(What to work on)
For the material below, the sole required output is the number of lines that include "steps".

--------------------------------

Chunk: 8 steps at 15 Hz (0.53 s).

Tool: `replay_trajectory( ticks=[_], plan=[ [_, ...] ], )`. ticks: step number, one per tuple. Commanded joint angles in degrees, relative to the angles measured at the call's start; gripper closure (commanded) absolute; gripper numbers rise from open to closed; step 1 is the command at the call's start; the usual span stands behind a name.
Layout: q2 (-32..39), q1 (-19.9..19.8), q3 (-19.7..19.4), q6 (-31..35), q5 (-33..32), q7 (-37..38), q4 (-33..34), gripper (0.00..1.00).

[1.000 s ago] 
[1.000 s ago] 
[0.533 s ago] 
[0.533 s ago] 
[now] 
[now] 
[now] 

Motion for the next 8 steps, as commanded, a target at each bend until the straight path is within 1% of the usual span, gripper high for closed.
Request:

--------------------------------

(Output for this task)
2